Assertion Reason Physics Chapter 14 Semiconductor Electronics
Questions of Assertion Reason of Physics Chapter 14 Semiconductor Electronics CBSE Class 12 are very simple to understand as this chapter deals with Semiconductor Electronics. To solve assertion reason type questions of Physics, a deeper understanding of concept about Classification of Metals, Conductors and Semiconductors, Intrinsic Semiconductor, Extrinsic Semiconductor, p-n Junction, Semiconductor Diode and Application of Junction Diode as a Rectifier is required. In order to help the student in solving Assertion Reason type of questions, detailed process is explained.
How to solve Assertion Reason Type Questions?
In Assertion-Reason type of question, two statements are given, first is Assertion and second is called Reason. Student must have to think critically about both the statements in Assertion Reason Questions, since it combines multiple choice questions and true/false type of questions which requires a higher level of understanding.
How many types are there of Assertion Reason Type Questions?
Assertion-Reason type of questions can be asked either with four MCQ options or with five MCQ options. First four options are same in both the cases only one more options is being provided i.e. last one. One extra option increases the difficulty level of the questions.
In assertion reason type of questions, all 4 or 5 options are same for each question, which are as:
(a) Both assertion (A) and reason (R) are true and reason (R) is the correct explanation of assertion (A).
(b) Both assertion (A) and reason (R) are true but reason (R) is not the correct explanation of assertion (A).
(c) Assertion (A) is true but reason (R) is false.
(d) Assertion (A) is false but reason (R) is true.
(e) Both Assertion and Reason are false.
Then a question haunts in every student’s mind, which option is correct and when?
This can be understood clearly with the following table:
|Assertion (A)||Reason (R)||MCQ Options (Fixed for all questions)|
|If True||True||(a) Both assertion (A) and reason (R) are true and reason (R) is the correct explanation of assertion (A).|
|If True||True||(b) Both assertion (A) and reason (R) are true but reason (R) is not the correct explanation of assertion (A).|
|If True||False||(c) Assertion (A) is true but reason (R) is false.|
|If False||True||(d) Assertion (A) is false but reason (R) is true.|
|If False||False||(e) Both Assertion and Reason are false.|
Now, lets practice some Assertion Reason Questions of Physics: Chapter 14 Semiconductor Electronics
Read instructions carefully before answering the questions.
For question given below, two statements are given- one labelled Assertion (A) and the other labelled Reason (R). Select the correct answer to these questions from the codes (a), (b), (c) and (d) as given below:
(a) Both A and R are true and R is correct explanation of the assertion.

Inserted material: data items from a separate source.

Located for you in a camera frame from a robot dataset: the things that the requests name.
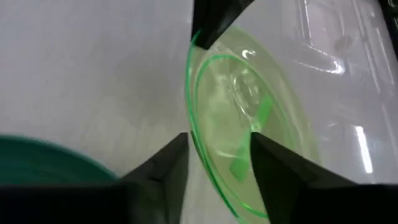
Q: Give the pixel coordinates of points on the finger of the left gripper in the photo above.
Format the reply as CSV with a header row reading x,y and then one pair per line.
x,y
214,21

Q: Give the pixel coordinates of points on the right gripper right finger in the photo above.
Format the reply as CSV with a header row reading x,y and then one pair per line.
x,y
289,186

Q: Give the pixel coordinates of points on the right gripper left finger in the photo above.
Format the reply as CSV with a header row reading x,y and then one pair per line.
x,y
164,186

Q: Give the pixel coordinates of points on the translucent green plastic plate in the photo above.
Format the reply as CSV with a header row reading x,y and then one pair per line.
x,y
224,109

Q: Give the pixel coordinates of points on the teal plastic plate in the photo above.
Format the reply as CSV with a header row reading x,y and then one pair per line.
x,y
46,161

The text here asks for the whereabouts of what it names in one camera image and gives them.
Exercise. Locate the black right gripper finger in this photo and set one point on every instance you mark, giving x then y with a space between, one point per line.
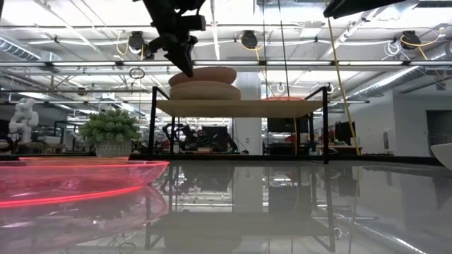
353 7

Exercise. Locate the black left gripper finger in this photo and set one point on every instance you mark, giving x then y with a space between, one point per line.
184 58
192 44

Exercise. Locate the white bowl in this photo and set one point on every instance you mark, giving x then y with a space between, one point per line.
212 75
444 155

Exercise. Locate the beige ceramic plate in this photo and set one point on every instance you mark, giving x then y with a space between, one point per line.
205 94

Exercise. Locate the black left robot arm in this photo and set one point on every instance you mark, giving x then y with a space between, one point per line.
166 7

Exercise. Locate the black-framed wooden shelf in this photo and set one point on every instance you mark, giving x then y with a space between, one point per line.
240 108

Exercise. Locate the white building pillar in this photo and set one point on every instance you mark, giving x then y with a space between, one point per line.
249 88

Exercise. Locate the dark computer monitor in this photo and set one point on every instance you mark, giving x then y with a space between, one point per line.
219 132
286 125
344 132

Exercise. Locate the long ceiling light strip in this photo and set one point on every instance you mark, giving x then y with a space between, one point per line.
282 63

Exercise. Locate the green potted plant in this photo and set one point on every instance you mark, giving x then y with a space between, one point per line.
109 128

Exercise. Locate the white humanoid robot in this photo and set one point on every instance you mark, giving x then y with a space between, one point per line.
24 120

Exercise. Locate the pink transparent plastic plate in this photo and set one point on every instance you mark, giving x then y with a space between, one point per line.
70 183

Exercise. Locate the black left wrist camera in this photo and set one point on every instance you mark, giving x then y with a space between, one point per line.
192 23

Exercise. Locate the silver ceiling duct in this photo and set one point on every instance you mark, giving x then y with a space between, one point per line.
388 83

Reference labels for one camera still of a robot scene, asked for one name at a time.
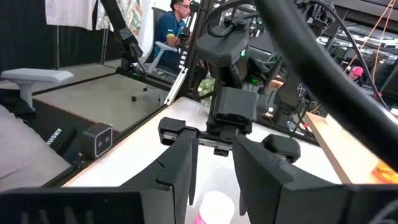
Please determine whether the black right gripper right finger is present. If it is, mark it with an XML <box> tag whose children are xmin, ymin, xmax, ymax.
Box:
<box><xmin>232</xmin><ymin>134</ymin><xmax>398</xmax><ymax>224</ymax></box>

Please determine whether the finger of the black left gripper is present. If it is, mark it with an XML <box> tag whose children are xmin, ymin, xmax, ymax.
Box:
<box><xmin>178</xmin><ymin>128</ymin><xmax>200</xmax><ymax>207</ymax></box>
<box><xmin>238</xmin><ymin>186</ymin><xmax>248</xmax><ymax>217</ymax></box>

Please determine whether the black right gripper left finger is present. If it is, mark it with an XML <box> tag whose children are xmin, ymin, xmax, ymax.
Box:
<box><xmin>0</xmin><ymin>138</ymin><xmax>191</xmax><ymax>224</ymax></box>

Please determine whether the pink medicine bottle white cap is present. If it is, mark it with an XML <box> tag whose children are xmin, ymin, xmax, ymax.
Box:
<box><xmin>194</xmin><ymin>190</ymin><xmax>236</xmax><ymax>224</ymax></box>

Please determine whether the orange medicine bottle white cap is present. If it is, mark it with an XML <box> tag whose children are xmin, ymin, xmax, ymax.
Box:
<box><xmin>371</xmin><ymin>160</ymin><xmax>398</xmax><ymax>185</ymax></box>

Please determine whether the green artificial potted plant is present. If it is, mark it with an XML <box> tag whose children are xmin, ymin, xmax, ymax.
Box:
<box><xmin>198</xmin><ymin>74</ymin><xmax>217</xmax><ymax>106</ymax></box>

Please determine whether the white plastic table cover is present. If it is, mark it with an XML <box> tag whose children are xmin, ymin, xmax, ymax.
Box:
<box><xmin>63</xmin><ymin>96</ymin><xmax>343</xmax><ymax>224</ymax></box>

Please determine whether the white office chair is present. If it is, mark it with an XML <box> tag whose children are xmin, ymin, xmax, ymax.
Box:
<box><xmin>143</xmin><ymin>6</ymin><xmax>184</xmax><ymax>78</ymax></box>

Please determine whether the black Husky floor mat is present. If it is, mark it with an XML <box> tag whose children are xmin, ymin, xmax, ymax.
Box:
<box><xmin>29</xmin><ymin>98</ymin><xmax>82</xmax><ymax>156</ymax></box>

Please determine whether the person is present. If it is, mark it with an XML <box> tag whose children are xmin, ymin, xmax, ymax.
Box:
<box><xmin>154</xmin><ymin>0</ymin><xmax>195</xmax><ymax>68</ymax></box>
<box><xmin>347</xmin><ymin>65</ymin><xmax>366</xmax><ymax>88</ymax></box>

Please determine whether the patterned hanging cloth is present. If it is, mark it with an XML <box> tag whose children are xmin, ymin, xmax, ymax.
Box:
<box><xmin>95</xmin><ymin>0</ymin><xmax>144</xmax><ymax>37</ymax></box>

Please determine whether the black curtain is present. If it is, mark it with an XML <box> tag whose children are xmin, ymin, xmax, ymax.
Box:
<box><xmin>0</xmin><ymin>0</ymin><xmax>122</xmax><ymax>72</ymax></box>

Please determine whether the white hanging cloth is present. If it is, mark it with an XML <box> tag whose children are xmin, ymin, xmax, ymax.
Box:
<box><xmin>45</xmin><ymin>0</ymin><xmax>98</xmax><ymax>31</ymax></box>

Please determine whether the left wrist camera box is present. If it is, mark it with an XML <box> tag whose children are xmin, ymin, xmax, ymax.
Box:
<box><xmin>211</xmin><ymin>86</ymin><xmax>261</xmax><ymax>125</ymax></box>

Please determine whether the silver aluminium rail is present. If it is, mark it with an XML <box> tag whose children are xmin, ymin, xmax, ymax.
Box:
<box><xmin>164</xmin><ymin>67</ymin><xmax>189</xmax><ymax>106</ymax></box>

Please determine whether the grey table-level camera box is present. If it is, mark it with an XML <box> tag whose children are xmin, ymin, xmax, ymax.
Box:
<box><xmin>81</xmin><ymin>122</ymin><xmax>114</xmax><ymax>159</ymax></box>

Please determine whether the black aluminium table frame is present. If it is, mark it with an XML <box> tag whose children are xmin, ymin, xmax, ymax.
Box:
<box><xmin>42</xmin><ymin>0</ymin><xmax>321</xmax><ymax>189</ymax></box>

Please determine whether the right wrist camera black cable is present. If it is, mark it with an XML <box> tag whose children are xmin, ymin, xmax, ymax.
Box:
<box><xmin>253</xmin><ymin>0</ymin><xmax>398</xmax><ymax>172</ymax></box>

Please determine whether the wrist camera black cable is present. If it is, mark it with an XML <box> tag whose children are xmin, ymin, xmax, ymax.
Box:
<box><xmin>205</xmin><ymin>0</ymin><xmax>259</xmax><ymax>40</ymax></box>
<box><xmin>253</xmin><ymin>0</ymin><xmax>398</xmax><ymax>172</ymax></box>

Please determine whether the left wrist camera black cable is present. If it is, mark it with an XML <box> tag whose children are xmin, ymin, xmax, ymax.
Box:
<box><xmin>205</xmin><ymin>0</ymin><xmax>259</xmax><ymax>40</ymax></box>

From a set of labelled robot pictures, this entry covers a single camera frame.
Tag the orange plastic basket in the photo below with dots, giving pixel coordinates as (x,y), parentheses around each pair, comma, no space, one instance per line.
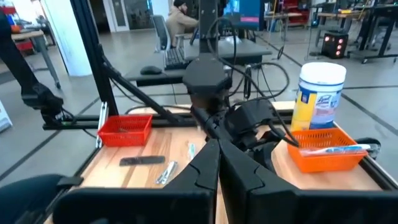
(323,161)

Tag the bagged silver nail clipper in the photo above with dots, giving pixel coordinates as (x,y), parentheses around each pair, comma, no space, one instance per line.
(166,172)

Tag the bagged blue white toothbrush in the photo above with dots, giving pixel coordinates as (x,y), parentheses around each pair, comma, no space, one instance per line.
(335,150)
(191,151)

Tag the grey desk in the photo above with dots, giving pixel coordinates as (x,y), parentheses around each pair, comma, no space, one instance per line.
(245,49)

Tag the black keyboard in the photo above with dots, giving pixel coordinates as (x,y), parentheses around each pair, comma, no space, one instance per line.
(175,59)

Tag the background table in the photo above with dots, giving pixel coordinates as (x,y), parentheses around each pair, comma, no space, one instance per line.
(373,12)
(34,35)

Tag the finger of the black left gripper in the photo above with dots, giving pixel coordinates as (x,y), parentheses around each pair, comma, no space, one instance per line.
(210,124)
(267,152)

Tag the black monitor blue screen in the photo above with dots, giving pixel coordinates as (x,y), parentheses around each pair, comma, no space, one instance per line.
(245,12)

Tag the red plastic basket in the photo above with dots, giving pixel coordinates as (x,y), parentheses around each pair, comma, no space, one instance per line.
(124,130)

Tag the black computer mouse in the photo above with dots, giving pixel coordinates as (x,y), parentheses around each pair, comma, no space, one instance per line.
(150,70)

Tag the black plastic comb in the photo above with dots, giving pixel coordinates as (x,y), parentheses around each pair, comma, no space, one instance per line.
(141,160)

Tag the person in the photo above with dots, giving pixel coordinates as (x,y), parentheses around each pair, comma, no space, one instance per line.
(180,23)

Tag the black lit computer tower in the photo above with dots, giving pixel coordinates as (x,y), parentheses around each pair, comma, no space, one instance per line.
(334,45)

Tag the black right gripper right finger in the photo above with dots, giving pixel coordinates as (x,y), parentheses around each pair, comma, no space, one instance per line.
(255,193)

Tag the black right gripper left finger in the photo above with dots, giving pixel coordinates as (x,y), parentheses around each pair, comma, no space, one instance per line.
(192,193)

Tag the grey office chair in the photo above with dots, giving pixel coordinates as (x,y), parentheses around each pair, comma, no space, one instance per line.
(161,31)

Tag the white pillar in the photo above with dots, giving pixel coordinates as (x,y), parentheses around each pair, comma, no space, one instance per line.
(68,37)

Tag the Lysol wipes canister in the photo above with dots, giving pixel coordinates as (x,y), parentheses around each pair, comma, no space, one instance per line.
(317,99)

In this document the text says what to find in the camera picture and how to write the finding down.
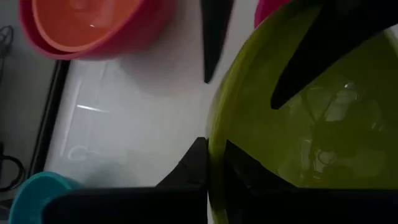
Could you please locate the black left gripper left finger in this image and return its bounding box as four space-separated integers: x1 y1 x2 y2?
156 136 209 189

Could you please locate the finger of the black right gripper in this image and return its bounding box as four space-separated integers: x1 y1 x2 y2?
270 0 398 111
200 0 235 85

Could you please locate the pink plastic bowl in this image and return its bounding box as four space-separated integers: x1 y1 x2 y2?
254 0 293 29
18 0 178 61

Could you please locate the teal plastic bowl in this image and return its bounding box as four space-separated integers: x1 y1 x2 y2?
8 171 82 224

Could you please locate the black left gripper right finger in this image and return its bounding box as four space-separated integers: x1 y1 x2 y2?
223 139 298 189

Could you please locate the black cable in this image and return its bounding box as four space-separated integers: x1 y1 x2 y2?
0 25 15 82
0 142 27 193

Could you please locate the orange plastic bowl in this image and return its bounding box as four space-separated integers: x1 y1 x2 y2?
31 0 144 54

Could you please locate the lime green plastic bowl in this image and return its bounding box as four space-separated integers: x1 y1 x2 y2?
205 0 398 224

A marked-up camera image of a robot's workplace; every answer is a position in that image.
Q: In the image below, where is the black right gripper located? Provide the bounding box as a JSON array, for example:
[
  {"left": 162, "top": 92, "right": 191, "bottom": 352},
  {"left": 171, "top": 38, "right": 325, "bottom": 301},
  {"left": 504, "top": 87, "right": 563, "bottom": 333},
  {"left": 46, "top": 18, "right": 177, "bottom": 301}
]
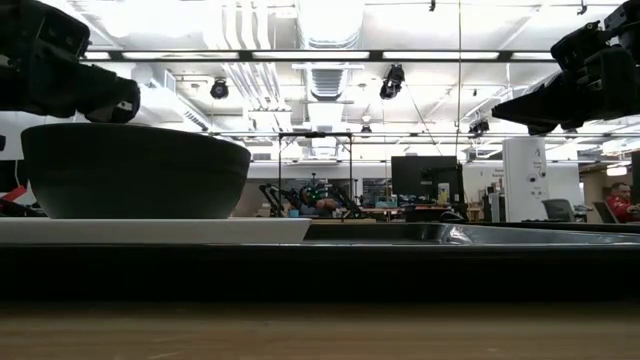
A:
[{"left": 491, "top": 21, "right": 640, "bottom": 137}]

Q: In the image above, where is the distant black rig frame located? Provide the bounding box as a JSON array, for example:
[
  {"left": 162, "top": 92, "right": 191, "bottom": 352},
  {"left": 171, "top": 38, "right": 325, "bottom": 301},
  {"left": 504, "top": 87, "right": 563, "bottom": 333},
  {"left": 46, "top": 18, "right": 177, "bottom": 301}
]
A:
[{"left": 276, "top": 130, "right": 355, "bottom": 218}]

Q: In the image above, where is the white round plate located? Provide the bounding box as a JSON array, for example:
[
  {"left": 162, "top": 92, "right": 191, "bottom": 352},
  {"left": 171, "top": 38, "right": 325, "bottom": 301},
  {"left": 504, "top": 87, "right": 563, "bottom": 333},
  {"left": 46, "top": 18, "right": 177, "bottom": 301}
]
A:
[{"left": 0, "top": 215, "right": 313, "bottom": 246}]

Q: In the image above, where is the red and white object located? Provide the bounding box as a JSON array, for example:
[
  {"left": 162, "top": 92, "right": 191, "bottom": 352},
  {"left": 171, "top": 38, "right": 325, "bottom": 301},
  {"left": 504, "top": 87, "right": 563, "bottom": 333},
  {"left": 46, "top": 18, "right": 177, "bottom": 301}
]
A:
[{"left": 0, "top": 183, "right": 37, "bottom": 218}]

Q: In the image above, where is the black plastic tray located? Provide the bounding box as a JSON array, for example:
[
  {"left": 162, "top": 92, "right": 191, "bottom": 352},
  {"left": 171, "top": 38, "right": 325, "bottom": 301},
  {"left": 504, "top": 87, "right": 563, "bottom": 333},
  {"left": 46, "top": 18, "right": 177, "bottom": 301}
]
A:
[{"left": 0, "top": 219, "right": 640, "bottom": 304}]

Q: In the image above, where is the person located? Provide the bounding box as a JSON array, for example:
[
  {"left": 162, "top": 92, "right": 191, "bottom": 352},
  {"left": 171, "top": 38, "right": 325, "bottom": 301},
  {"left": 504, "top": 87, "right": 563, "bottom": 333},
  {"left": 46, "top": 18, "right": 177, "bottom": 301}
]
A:
[
  {"left": 605, "top": 181, "right": 640, "bottom": 224},
  {"left": 298, "top": 184, "right": 342, "bottom": 218}
]

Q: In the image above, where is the black bowl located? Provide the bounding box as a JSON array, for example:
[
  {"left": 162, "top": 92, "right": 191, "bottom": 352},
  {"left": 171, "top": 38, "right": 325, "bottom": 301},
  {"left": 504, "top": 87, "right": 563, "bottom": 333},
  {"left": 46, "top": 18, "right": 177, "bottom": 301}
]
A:
[{"left": 20, "top": 122, "right": 253, "bottom": 221}]

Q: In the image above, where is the grey office chair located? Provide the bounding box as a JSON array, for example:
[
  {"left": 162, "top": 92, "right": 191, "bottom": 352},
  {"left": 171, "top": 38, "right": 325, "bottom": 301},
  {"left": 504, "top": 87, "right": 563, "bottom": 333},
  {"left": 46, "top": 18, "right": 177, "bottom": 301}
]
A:
[{"left": 541, "top": 198, "right": 577, "bottom": 223}]

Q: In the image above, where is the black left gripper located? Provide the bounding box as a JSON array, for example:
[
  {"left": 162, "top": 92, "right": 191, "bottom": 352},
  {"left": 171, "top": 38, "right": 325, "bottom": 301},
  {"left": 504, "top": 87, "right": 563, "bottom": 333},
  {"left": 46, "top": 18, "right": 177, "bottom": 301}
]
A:
[{"left": 0, "top": 48, "right": 143, "bottom": 125}]

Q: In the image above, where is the white pillar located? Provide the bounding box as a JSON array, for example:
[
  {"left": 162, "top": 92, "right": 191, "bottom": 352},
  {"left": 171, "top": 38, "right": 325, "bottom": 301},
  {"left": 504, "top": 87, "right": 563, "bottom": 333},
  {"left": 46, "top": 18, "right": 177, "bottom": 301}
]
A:
[{"left": 501, "top": 136, "right": 550, "bottom": 223}]

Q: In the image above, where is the black monitor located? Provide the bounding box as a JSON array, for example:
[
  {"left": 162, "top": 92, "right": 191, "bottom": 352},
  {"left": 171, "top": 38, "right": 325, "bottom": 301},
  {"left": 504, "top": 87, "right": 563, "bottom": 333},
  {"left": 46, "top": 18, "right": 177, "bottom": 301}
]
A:
[{"left": 390, "top": 155, "right": 466, "bottom": 207}]

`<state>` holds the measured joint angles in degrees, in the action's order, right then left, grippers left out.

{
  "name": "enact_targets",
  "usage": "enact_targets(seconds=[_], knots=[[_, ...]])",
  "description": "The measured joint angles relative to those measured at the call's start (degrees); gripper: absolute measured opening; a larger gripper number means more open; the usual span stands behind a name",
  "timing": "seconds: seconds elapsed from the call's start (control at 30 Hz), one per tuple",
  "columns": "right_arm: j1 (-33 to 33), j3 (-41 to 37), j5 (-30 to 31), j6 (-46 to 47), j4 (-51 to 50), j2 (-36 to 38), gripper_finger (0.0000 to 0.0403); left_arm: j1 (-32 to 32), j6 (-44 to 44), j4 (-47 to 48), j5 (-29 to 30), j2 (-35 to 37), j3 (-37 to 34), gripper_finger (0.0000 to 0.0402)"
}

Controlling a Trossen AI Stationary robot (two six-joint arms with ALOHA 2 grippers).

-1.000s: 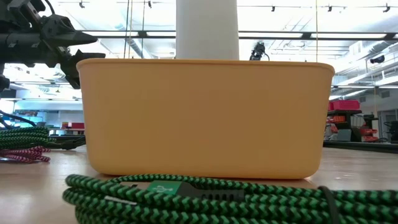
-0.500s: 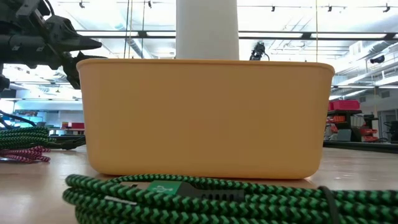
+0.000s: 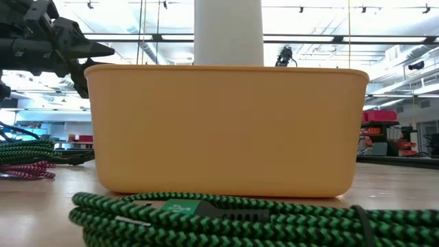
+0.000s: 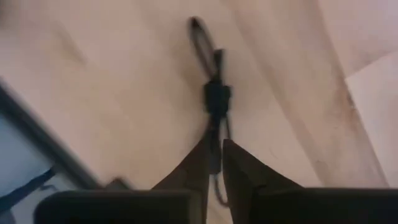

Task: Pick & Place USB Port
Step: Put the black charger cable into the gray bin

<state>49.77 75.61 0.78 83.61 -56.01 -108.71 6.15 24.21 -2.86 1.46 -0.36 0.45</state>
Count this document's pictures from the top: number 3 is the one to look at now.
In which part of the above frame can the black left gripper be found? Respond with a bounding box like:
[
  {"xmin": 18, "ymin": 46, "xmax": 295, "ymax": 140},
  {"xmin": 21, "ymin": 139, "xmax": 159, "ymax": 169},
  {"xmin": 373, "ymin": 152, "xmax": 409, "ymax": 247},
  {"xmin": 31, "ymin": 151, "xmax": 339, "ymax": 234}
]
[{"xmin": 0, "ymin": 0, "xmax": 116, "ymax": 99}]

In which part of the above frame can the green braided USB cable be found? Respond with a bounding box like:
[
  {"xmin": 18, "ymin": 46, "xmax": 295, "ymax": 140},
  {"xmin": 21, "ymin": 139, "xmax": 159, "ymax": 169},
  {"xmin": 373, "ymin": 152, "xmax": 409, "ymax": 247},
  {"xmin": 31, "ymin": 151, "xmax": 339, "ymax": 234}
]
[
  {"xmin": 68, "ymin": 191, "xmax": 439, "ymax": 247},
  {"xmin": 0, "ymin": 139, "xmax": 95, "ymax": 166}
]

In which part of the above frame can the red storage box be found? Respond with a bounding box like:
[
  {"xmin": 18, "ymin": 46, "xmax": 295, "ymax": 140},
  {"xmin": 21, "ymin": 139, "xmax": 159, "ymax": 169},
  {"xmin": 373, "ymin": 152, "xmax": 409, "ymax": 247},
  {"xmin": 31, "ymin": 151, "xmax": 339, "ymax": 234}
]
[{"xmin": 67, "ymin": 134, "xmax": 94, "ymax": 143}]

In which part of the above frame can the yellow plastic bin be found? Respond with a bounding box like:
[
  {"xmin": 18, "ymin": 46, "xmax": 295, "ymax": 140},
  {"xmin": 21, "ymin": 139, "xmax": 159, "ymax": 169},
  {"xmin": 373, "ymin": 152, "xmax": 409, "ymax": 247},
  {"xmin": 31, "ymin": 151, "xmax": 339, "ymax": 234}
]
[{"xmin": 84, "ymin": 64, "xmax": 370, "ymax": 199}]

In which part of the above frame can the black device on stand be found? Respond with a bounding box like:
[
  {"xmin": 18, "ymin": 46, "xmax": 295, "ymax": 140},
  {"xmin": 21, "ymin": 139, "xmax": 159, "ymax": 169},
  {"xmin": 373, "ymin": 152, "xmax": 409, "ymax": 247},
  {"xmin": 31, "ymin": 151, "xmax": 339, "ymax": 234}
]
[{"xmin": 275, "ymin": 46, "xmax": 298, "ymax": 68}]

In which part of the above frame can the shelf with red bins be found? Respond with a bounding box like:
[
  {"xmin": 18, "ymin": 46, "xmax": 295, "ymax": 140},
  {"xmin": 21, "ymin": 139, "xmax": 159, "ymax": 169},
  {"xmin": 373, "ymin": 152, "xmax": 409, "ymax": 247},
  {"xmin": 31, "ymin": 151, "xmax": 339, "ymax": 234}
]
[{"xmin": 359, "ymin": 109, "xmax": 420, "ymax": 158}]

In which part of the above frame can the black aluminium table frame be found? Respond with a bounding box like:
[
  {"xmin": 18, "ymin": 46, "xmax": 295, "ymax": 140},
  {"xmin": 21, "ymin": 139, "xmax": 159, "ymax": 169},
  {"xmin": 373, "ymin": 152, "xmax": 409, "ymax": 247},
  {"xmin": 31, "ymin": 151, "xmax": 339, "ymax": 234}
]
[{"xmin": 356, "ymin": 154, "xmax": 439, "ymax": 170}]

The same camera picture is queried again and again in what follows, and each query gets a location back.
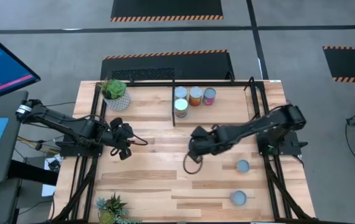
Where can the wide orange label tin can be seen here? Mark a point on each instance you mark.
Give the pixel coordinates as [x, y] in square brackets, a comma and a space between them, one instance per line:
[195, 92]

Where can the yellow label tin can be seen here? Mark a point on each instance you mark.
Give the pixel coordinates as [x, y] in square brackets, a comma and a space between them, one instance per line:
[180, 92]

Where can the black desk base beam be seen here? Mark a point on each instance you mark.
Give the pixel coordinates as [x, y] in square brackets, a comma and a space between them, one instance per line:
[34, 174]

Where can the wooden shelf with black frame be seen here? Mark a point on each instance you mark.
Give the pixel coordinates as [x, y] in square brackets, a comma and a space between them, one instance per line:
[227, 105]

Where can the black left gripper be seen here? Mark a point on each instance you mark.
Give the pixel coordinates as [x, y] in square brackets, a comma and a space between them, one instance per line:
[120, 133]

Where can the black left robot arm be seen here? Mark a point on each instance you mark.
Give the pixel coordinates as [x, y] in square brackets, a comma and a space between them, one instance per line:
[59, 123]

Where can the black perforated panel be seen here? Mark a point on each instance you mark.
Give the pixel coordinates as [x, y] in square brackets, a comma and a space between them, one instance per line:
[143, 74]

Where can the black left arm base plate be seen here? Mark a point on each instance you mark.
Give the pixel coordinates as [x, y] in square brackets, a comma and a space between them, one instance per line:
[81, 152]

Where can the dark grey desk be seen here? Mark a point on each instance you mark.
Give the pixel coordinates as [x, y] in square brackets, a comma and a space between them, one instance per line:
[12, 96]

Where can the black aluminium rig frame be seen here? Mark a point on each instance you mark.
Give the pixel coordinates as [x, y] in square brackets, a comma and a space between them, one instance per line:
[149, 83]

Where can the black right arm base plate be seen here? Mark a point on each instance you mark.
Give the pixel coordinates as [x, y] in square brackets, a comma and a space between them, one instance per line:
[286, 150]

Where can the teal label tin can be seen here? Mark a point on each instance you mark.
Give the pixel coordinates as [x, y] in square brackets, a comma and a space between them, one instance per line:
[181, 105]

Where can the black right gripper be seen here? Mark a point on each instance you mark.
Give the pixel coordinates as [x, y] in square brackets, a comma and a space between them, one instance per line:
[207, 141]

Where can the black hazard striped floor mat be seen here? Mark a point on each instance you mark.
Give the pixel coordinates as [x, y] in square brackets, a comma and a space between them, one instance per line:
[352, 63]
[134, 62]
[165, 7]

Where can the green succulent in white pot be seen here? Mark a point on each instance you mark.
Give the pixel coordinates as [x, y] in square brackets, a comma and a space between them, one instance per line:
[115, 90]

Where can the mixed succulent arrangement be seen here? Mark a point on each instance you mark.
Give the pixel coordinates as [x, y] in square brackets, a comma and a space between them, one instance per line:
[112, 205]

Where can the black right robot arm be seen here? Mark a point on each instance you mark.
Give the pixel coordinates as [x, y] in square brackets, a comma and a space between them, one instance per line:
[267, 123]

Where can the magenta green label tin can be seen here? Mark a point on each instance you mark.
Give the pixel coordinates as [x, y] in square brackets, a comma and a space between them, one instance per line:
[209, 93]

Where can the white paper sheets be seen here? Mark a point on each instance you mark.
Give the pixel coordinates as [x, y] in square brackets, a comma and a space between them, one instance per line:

(b) Both A and R are true but R is not the correct explanation of the assertion.
(c) A is true but R is false.
(d) A is false but R is true.
Assertion: A pure semiconductor has negative temperature coefficient of resistance.
Reason: In a semiconductor on raising the temperature, more charge carriers are released, conductance increases and resistance decreases.
Assertion: If the temperature of a semiconductor is increased then its resistance decreases.
Reason: The energy gap between conduction band and valence band is very small.
In semiconductors the energy gap between conduction band and valence band is small (1 eV). Due to temperature rise, electron in the valence band gain thermal energy and may jumpy across the small energy gap, (to the conduction band). Thus conductivity increases and hence resistance decreases.
Assertion: In semiconductors, thermal collisions are responsible for taking a valence electron to the conduction band.
Reason: The number of conduction electrons go on increasing with time as thermal collisions continuously take place.
Assertion: A p-type semiconductors is a positive type crystal.
Reason: A p-type semiconductor is an uncharged crystal.
Assertion: Silicon is preferred over germanium for making semiconductor devices.
Reason: The energy gap in germanium is more than the energy gap in silicon.
Assertion: Electron has higher mobility than hole in a semiconductor.
Reason: The mass of electron is less than the mass of the hole.
Assertion: The number of electrons in a p-type silicon semiconductor is less than the number of electrons in a pure silicon semiconductor at room temperature.
Reason: It is due to law of mass action.
Assertion: When two semi conductor of p and n type are brought in contact, they form p-n junction which act like a rectifier.
Reason: A rectifier is used to convent alternating current into direct current.
Study of junction diode characteristics shows that the junction diode offers a low resistance path, when forward biased and high resistance path when reverse biased. This feature of the junction diode enables it to be used as a rectifier.
Assertion: The diffusion current in a p-n junction is from the p-side to the n-side.
Reason: The diffusion current in a p-n junction is greater than the drift current when the junction is in forward biased.
Assertion: The drift current in a p-n junction is from the n-side to the p-side.
Reason: It is due to free electrons only.
Assertion: A p-n junction with reverse bias can be used as a photo-diode to measure light intensity.
Reason: In a reverse bias condition the current is small but it is more sensitive to changes in incident light intensity.